Quelques moments relèvent le niveau, l’arrivée du « méchant » joué par William Fichtner, un braquage bien mis en scène, certaines scènes visuellement soignées donnent un espoir. Rodriguez semble y croire, offrant des idées de mise en scène intéressantes, une atmosphère qui pourrait rappeler Hitchcock, ou le mélange d’irréel et de réalité façon Inception ou The Truman Show.
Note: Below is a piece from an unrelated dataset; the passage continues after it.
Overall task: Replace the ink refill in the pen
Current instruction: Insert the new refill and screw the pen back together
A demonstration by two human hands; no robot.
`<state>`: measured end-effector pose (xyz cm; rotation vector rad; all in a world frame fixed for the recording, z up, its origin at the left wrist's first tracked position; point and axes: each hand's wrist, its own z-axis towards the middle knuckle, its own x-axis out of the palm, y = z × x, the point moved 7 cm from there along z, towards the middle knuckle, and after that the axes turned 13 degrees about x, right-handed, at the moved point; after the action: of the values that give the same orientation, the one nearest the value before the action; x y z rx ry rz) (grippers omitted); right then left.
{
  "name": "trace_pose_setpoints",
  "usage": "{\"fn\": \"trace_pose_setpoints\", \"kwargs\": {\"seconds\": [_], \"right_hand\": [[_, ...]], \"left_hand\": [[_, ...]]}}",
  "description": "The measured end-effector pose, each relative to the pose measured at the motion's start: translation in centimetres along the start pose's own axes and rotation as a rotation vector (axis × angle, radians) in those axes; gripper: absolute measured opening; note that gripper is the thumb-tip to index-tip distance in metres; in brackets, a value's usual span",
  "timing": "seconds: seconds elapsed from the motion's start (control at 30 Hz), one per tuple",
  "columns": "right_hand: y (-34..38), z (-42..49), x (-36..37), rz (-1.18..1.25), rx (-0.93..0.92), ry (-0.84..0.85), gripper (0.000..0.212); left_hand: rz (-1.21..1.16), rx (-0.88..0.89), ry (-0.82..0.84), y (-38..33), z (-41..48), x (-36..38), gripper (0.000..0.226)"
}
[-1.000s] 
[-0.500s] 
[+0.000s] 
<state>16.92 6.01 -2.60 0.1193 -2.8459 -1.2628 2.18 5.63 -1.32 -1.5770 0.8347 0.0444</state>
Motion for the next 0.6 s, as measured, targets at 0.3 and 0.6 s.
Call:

Mais malheureusement, le film ne tient pas ses promesses. À mesure que l’intrigue progresse, on navigue entre la surenchère, des retournements peu convaincants, des personnages mal écrits, notamment le rôle de la femme du héros, ou celui de Alice Braga qui, selon les critiques, ne sert guère, et dont le développement semble ridicule. Le scénario paraît piocher chez d’autres succès du genre sans vraiment assumer son propre cadre de départ. On attend l’hypnose comme élément central, mais elle reste souvent en arrière-plan, mal exploitée. Le dernier tiers se complaît dans l’explication, ce qui mine la tension psychologique qu’on espérait.
Côté esthétique, réalisation, photographie, musiques, rien de catastrophique, mais rien de marquant non plus. On sent les contraintes, budget, délais, production troublée, peser sur le résultat. Au final, Hypnotic est une déception, un film qui avait des idées mais ne les concrétise pas à la hauteur de ses ambitions. Même si les bénéfices qu’un film réalise ne sont pas nécessairement un gage de qualité, le fait que celui-ci ait perdu près de 50 millions de dollars s’explique aisément par la médiocrité de l’ouvrage.